THE STOCK MARKET HASN’T BEEN THIS OVERBOUGHT SINCE 1983
17 September 2009 by Cullen Roche
8 Comments
Excellent data here from Bespoke. The market hasn’t been this overbought in over 25 years:
This additional chart from Quantifiable Edge shows the extreme level of stocks above their 200 day moving average. The stock market hasn’t been this oversold ever in terms of this indicator:
Source: Bespoke Invest, QE





Yes, 1983, right near the start of an enormous 17 year bull market.
There are many good reasons to be bearish right now. “Overbought” is not one of them.
“The market hasn’t been this overbought in over 25 years”
Are we missing the 86,87, and 97 ? Looks like not just 83?
This chart is absolute nonsense. The only reading that signalled a bear mkt was the Aug 2009 one. The others were indications of the intermediate term strength. Once again disappointed with Bespoke’s analysis.
1983 was the start of a bull market (and 3 years in a political bear market.) The economy was deflated (the debt to GNP ratio was low) unliked now.
“There are many good reasons to be bearish right now. “Overbought” is not one of them. ”
Actually, one reason to remain bullish, ironically, is that there is a lot of “good” reasons to be bearish and people position themselves because of those reasons. Most people know those reasons to be bearish. Actually, looking at the chart shows that the market didn’t decline when it became “overbought.”

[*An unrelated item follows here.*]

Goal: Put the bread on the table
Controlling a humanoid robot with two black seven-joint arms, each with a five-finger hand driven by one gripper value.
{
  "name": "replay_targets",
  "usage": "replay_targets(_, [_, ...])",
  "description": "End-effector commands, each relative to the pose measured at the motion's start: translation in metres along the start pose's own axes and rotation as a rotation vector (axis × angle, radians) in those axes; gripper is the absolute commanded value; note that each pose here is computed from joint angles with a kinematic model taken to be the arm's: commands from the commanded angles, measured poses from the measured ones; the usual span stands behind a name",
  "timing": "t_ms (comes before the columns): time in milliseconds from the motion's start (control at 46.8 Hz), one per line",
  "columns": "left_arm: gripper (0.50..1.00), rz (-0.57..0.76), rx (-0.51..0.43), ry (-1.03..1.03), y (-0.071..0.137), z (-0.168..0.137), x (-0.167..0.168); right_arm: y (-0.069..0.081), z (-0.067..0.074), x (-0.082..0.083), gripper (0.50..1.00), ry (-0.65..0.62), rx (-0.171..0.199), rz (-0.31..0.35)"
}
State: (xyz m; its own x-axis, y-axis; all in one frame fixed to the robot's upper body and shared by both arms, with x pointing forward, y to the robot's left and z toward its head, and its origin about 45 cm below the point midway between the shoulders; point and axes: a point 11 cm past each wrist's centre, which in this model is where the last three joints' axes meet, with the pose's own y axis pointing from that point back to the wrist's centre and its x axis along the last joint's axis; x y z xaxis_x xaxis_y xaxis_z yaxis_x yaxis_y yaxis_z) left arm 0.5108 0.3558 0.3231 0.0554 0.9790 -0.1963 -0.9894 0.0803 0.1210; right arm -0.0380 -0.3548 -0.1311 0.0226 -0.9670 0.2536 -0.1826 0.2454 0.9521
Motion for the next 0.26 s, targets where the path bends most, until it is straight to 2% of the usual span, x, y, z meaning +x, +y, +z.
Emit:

The rally would end when the bears become very frustrated or when the crowds are optimistic (everytime the market rises, there are questions about the sustainability of the rally.) Right now, the bearish argument is supported by the frustration of the bears, but the latter part about the crowd being optimistic isn’t fulfilled. (Consensus economists are calling for a recovery though… but even the economist’s forecasts aren’t optimistic — the noun “recovery” is modified by the adjective “jobless.”) When the market started to fall in late August, early September, bearishness went up as the market went down. In order for a bear market to begin, people must remain bullish when the market starts to fall.

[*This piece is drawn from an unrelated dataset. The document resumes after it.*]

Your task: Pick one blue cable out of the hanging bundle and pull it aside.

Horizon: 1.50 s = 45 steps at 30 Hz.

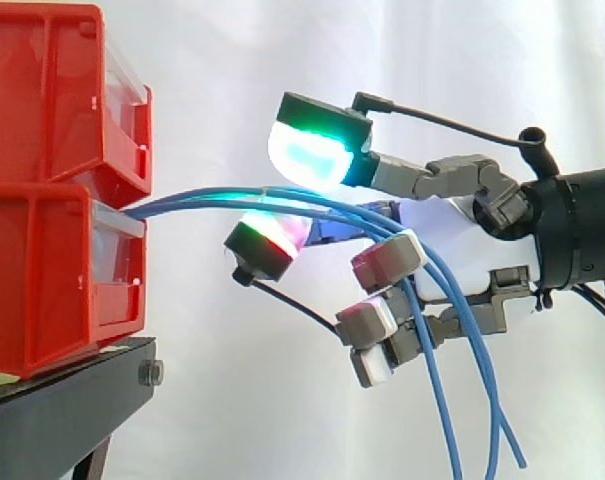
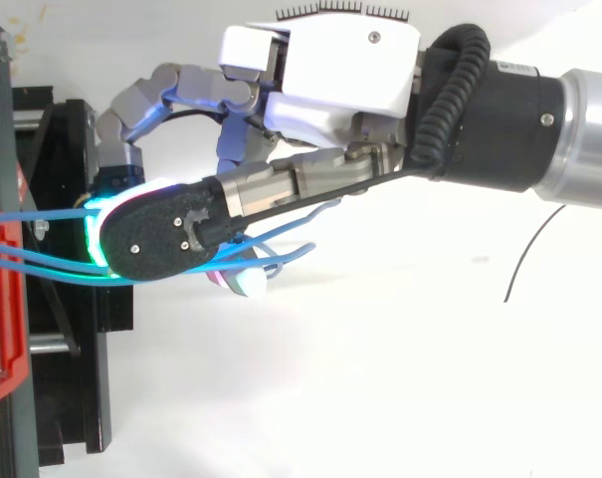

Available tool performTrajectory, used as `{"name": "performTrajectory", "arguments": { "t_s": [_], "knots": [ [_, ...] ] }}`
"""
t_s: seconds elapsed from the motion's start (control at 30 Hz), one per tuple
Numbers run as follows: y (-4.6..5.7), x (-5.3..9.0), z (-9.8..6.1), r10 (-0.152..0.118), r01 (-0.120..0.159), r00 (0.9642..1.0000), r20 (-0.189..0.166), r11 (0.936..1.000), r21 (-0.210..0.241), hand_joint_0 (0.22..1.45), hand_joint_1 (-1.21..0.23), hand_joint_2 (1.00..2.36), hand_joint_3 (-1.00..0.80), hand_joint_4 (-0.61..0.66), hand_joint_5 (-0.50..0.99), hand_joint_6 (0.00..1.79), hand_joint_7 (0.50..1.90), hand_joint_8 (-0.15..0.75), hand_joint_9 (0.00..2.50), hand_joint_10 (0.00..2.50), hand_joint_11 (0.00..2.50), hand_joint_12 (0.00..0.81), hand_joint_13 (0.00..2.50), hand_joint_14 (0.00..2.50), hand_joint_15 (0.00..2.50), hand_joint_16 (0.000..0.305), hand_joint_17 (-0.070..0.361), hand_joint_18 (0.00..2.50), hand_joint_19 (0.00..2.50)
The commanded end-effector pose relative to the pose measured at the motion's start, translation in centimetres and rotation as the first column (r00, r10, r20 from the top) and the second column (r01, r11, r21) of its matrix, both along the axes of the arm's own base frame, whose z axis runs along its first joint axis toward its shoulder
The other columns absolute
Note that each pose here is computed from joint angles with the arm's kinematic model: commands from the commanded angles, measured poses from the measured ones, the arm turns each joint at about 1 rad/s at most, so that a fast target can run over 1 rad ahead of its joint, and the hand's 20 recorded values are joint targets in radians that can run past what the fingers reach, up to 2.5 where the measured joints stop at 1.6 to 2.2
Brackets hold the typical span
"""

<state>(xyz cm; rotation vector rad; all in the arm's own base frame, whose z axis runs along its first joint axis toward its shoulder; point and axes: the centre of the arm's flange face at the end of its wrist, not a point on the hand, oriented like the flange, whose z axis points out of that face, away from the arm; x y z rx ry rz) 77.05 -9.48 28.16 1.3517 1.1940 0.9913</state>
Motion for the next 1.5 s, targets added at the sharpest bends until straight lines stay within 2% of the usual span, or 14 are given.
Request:
{"name": "performTrajectory", "arguments": {
  "t_s": [0.0,0.17,0.27,0.4,0.5,0.6,0.7,0.8,0.97,1.07,1.27,1.4,1.43,1.47],
  "knots": [
    [0.0,0.01,0.01,0.0,0.0,1.0,0.0,1.0,0.0,0.53,-0.56,1.0,-0.5,-0.08,-0.11,0.89,0.95,0.306,1.58,0.02,0.82,0.331,1.23,0.02,0.86,0.038,0.085,0.92,0.73],
    [0.0,0.01,0.01,0.0,0.0,1.0,0.0,1.0,0.0,0.57,-0.69,1.01,-0.26,-0.08,-0.1,0.88,1.03,0.326,1.61,0.02,0.81,0.355,1.25,0.03,0.84,0.043,0.096,0.96,0.7],
    [-0.12,-0.01,0.01,-0.002,0.002,1.0,0.0,1.0,0.0,0.57,-0.72,1.02,-0.2,-0.08,-0.1,0.89,1.04,0.338,1.61,0.02,0.8,0.362,1.26,0.03,0.84,0.044,0.099,0.98,0.68],
    [-0.12,-0.01,0.01,-0.001,0.001,1.0,0.0,1.0,-0.001,0.57,-0.79,1.02,-0.08,-0.06,-0.1,0.91,1.11,0.327,1.59,0.02,0.84,0.351,1.24,0.03,0.85,0.043,0.097,0.97,0.7],
    [0.0,0.01,0.01,0.0,0.0,1.0,0.0,1.0,-0.001,0.58,-0.81,1.02,-0.05,-0.07,-0.11,0.92,1.06,0.326,1.56,0.02,0.86,0.347,1.23,0.03,0.85,0.042,0.094,0.96,0.7],
    [-0.12,0.01,0.02,-0.001,0.001,1.0,0.001,1.0,-0.004,0.59,-0.81,1.02,-0.08,-0.04,-0.12,0.93,1.01,0.331,1.54,0.02,0.85,0.35,1.22,0.03,0.86,0.042,0.094,0.95,0.7],
    [-0.12,-0.01,0.01,-0.001,0.001,1.0,-0.001,1.0,-0.004,0.52,-0.72,1.01,-0.42,-0.03,-0.12,0.93,1.0,0.315,1.5,0.02,0.85,0.339,1.17,0.03,0.87,0.04,0.089,0.89,0.74],
    [-0.12,-0.08,0.22,-0.001,0.001,1.0,-0.001,1.0,-0.004,0.5,-0.61,1.0,-0.5,-0.01,-0.11,0.91,1.01,0.33,1.53,0.02,0.84,0.354,1.17,0.03,0.86,0.043,0.096,0.89,0.73],
    [-0.13,-0.16,0.68,-0.001,0.001,1.0,0.005,1.0,-0.007,0.54,-0.54,1.0,-0.44,-0.01,-0.11,0.9,1.02,0.324,1.54,0.02,0.86,0.343,1.16,0.03,0.86,0.041,0.092,0.87,0.75],
    [-0.25,-0.19,0.8,-0.001,0.001,1.0,0.005,0.9999,-0.014,0.57,-0.62,1.01,-0.28,-0.02,-0.1,0.9,1.05,0.344,1.56,0.02,0.84,0.36,1.19,0.03,0.84,0.044,0.1,0.9,0.73],
    [-0.13,-0.17,0.8,0.001,-0.001,1.0,0.004,0.9998,-0.022,0.57,-0.76,1.02,-0.08,-0.01,-0.1,0.92,1.07,0.363,1.52,0.02,0.85,0.383,1.19,0.03,0.84,0.049,0.111,0.95,0.72],
    [-0.25,-0.19,0.8,0.0,0.0,1.0,0.004,0.9998,-0.022,0.59,-0.8,1.02,-0.05,0.0,-0.12,0.93,1.03,0.35,1.46,0.02,0.86,0.37,1.15,0.03,0.85,0.047,0.106,0.92,0.74],
    [-0.25,-0.19,0.8,0.0,0.0,1.0,0.004,0.9998,-0.022,0.6,-0.8,1.02,-0.07,0.01,-0.12,0.94,1.0,0.345,1.42,0.02,0.87,0.365,1.13,0.03,0.85,0.046,0.104,0.91,0.73],
    [-0.13,-0.17,0.8,0.001,-0.001,1.0,0.004,0.9998,-0.022,0.59,-0.8,1.02,-0.2,0.02,-0.13,0.94,1.01,0.317,1.39,0.02,0.88,0.334,1.09,0.03,0.87,0.041,0.092,0.85,0.76]
  ]
}}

To throw a bone… if you actually want a REAL contrarian trade (short equities IS NOT CONTRARIAN), long the dollar, and perhaps long 10 year Treasuries (if interest rates rise back to 3.60-3.80). After all, there are so many “good” reasons to be bearish on the dollar such as fiscal deficits, a trade deficit, ZIRP, QE, etc. Who is actually bullish on the dollar? So many people are short dollars to fund investments in emerging markets, and deflation would increase demand for dollars to pay off dollar denominated debt. Also, manufacturing jobs are declining in China too (because of automation and the crisis), so they do have an incentive to keep the dollar strong and maintain the renminbi peg, despite the Chinese administration’s talk about the dollar. Of course, you do have to find reasons not only to long the dollar, but the short currencies against the dollar too.
Short gold might be contrarian in August, but it is possible because of reflexivity (i.e. the price affects the fundamentals) that $1,000 might be perceived to the new floor (instead of resistance) for gold.

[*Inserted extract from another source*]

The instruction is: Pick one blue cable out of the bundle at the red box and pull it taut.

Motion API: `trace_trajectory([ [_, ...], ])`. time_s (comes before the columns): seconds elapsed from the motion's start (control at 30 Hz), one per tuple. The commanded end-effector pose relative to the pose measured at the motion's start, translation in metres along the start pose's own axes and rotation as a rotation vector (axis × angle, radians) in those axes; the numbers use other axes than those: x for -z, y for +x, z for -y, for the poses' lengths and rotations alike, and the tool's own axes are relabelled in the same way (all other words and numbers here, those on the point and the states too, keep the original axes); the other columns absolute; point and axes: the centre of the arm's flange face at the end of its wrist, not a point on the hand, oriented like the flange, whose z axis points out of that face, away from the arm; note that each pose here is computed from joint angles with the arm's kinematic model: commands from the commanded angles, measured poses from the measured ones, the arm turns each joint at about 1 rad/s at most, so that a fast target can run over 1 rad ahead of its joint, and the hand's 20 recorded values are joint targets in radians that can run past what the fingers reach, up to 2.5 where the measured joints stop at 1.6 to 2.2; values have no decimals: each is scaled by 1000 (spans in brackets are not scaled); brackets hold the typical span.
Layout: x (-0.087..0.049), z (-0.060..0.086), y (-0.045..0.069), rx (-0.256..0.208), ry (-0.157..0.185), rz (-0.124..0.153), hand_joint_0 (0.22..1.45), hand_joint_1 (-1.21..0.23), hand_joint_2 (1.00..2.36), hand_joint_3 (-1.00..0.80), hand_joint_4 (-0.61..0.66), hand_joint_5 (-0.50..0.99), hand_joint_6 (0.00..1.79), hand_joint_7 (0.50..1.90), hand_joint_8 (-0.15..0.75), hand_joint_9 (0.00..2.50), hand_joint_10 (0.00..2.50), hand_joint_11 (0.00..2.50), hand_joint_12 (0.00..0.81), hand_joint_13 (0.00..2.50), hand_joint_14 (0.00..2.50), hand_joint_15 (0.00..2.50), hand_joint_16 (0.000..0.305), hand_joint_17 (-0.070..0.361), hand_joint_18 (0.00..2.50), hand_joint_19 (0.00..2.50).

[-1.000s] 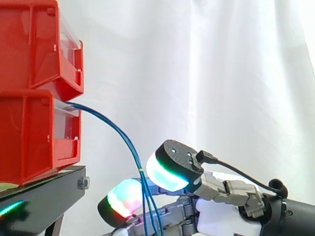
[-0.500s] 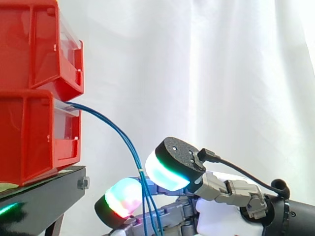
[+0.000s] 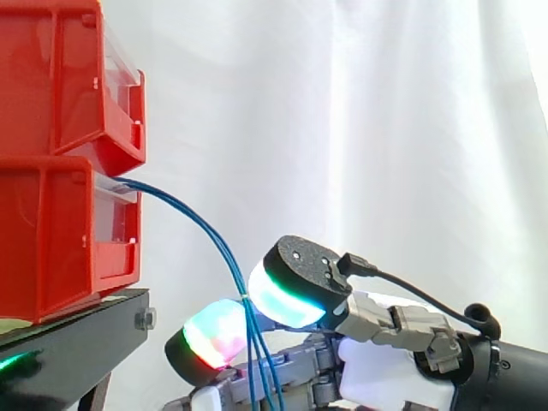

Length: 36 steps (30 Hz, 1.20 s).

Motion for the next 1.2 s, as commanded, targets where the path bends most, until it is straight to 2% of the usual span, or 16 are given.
trace_trajectory([
  [0.0,-2,-2,-2,-2,-1,1,571,-751,1010,-344,181,-164,804,957,362,788,13,626,376,429,8,226,59,133,307,221],
  [0.63,-4,-3,-2,-3,-9,2,592,-755,1012,-298,200,-175,858,928,361,788,13,638,374,443,9,233,58,131,331,218],
  [0.9,-4,-5,1,-5,-12,-2,542,-748,1006,-406,203,-172,828,861,368,785,12,635,383,437,8,235,60,135,324,229],
  [1.17,-3,-5,6,-3,-10,-8,536,-748,1004,-428,196,-171,830,899,372,786,14,635,385,437,8,237,61,136,325,234],
])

http://www.bloomberg.com/apps/news?pid=20601057&sid=aisVOF6jluwc
This link references a Bloomberg article that has Birinyi using this exact data point to say the S&P is going to 1,700.00!!
Oink, oink.
The market can’t continue higher because that would mean that Jim Cramer and Dennis Kneale and company would have actually been right. I cannot accept this reality.
Even a broken clock….
People should stop trying to predict what this market may or may not do. The masses are not in control of the market, a set of individuals are. Those individuals have an ageneda that’s irrespective of any historical precedent or pattern fundamentally, statistically, technically. The only way to trade this market is to follow it. I can’t count the number of people I’ve read about that looked good simply going long, but then turned bearish, tried to call a top, and blew it.